# thomas



## xzhou (May 19, 2011)

here are some photos of my sweet little peach pie. he's 9 weeks old now.


----------



## kittykat (Nov 2, 2007)

aww wow what a cutiepie


----------



## sullivan (Aug 29, 2008)

ahh bless hes gorg. love his colouring


----------



## Angie2011 (Feb 2, 2011)

Scrummy! love the forth pic! little Angel


----------



## vivien (Jul 20, 2009)

Gorgeous!! 

Viv xx


----------



## Dally Banjo (Oct 22, 2009)

Awwwwwwwwwwwwwwwwwwwwwwwwwwwwww :001_wub: he's purrrrrrrrrrrrrfect


----------



## xzhou (May 19, 2011)

I always find myself looking at him with a soppy smile on my face!


----------



## MurphyMoo (Nov 29, 2008)

Aww He's Beautiful! In Every Picture He Looks So Innocent! Nawrrr.. :smile:


----------



## Viki (Jul 16, 2009)

Angie2011 said:


> Scrummy! love the forth pic! little Angel


That 4th pic is the best, so very cute!!


----------



## xzhou (May 19, 2011)

MurphyMoo said:


> Aww He's Beautiful!

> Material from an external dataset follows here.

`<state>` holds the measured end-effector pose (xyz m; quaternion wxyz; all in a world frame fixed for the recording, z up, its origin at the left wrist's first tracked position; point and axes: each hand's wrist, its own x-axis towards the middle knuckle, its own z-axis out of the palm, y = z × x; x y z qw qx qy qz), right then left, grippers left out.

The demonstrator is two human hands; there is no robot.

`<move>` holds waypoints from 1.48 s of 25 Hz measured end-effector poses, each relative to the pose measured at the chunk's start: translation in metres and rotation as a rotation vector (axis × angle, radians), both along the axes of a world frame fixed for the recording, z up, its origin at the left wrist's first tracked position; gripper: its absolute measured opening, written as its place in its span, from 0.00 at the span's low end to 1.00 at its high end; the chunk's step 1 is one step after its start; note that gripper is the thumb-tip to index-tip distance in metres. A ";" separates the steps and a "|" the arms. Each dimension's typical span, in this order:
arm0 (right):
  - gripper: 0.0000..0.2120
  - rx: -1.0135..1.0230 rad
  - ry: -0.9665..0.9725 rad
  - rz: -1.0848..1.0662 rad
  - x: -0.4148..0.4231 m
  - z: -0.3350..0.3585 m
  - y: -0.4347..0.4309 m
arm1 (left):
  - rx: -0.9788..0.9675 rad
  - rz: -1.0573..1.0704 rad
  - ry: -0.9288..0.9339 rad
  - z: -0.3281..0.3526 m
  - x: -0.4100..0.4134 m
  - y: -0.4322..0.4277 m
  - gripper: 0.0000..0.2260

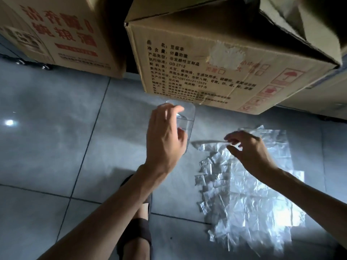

In Every Picture He Looks So Innocent! Nawrrr.. :smile:


haha innocent he may look, but he's also a vicious little tiger!


----------



## Marley boy (Sep 6, 2010)

awwwww he is super lovely and cute


----------



## missye87 (Apr 4, 2011)

Aww little baby  Isn't he lovely!

I think I need to go on a MoggyBaby style "shopping spree" and pick me up a certain lickle kitten


----------